== PROVIDED DATA ==
Content starts

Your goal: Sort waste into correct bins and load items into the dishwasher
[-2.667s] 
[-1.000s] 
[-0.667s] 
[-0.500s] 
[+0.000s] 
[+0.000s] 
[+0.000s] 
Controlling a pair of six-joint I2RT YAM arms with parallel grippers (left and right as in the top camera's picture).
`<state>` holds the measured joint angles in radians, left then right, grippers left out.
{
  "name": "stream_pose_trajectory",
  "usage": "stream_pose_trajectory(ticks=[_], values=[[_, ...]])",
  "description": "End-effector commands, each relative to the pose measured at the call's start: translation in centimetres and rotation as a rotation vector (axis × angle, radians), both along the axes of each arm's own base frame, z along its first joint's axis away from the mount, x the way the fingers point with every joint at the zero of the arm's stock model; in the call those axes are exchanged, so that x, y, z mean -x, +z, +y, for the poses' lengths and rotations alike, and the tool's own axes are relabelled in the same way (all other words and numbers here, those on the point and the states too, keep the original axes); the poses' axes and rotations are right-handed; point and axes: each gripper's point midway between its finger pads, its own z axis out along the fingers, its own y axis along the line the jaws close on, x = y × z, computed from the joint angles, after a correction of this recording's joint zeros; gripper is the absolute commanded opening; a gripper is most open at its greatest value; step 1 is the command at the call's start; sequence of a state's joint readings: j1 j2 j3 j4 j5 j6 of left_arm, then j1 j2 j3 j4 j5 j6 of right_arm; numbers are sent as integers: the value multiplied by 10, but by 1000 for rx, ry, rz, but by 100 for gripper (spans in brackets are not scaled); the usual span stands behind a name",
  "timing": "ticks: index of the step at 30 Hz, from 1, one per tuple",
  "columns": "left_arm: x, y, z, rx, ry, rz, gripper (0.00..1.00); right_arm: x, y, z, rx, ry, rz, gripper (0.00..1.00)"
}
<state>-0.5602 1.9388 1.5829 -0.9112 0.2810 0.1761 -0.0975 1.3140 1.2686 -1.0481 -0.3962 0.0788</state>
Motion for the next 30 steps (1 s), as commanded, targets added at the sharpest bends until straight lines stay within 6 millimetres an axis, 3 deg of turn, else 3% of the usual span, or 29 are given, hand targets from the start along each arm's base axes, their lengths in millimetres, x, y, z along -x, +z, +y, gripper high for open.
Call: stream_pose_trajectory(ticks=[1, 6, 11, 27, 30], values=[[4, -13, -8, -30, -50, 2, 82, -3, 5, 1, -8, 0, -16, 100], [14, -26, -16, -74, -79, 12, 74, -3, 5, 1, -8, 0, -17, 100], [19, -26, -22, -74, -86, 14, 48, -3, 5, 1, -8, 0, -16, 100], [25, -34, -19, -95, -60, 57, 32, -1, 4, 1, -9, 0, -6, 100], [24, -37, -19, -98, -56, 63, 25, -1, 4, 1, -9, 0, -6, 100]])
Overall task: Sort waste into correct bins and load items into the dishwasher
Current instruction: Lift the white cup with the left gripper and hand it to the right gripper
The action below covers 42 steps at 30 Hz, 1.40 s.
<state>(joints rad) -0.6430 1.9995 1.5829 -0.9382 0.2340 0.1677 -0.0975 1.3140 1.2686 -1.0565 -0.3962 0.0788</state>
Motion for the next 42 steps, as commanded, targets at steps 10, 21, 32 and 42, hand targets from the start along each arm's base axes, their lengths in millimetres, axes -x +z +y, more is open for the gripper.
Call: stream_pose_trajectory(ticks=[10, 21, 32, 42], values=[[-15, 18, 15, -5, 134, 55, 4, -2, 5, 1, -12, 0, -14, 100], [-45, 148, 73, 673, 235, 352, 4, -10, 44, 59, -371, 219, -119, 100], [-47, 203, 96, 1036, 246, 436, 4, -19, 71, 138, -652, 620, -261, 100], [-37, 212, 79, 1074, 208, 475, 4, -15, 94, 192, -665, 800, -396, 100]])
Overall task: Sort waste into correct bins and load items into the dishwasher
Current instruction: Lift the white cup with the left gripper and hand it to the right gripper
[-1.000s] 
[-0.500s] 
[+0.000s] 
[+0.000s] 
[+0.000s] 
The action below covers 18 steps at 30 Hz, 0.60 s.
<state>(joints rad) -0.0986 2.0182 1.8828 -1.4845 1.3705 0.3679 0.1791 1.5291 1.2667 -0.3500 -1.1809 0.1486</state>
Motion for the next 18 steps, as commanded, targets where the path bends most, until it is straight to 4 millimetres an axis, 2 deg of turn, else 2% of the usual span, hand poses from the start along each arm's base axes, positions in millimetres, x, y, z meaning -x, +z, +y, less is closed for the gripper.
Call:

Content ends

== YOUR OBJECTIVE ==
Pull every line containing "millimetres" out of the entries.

== OUTPUT FOR THIS TASK ==
Motion for the next 30 steps (1 s), as commanded, targets added at the sharpest bends until straight lines stay within 6 millimetres an axis, 3 deg of turn, else 3% of the usual span, or 29 are given, hand targets from the start along each arm's base axes, their lengths in millimetres, x, y, z along -x, +z, +y, gripper high for open.
Motion for the next 42 steps, as commanded, targets at steps 10, 21, 32 and 42, hand targets from the start along each arm's base axes, their lengths in millimetres, axes -x +z +y, more is open for the gripper.
Motion for the next 18 steps, as commanded, targets where the path bends most, until it is straight to 4 millimetres an axis, 2 deg of turn, else 2% of the usual span, hand poses from the start along each arm's base axes, positions in millimetres, x, y, z meaning -x, +z, +y, less is closed for the gripper.

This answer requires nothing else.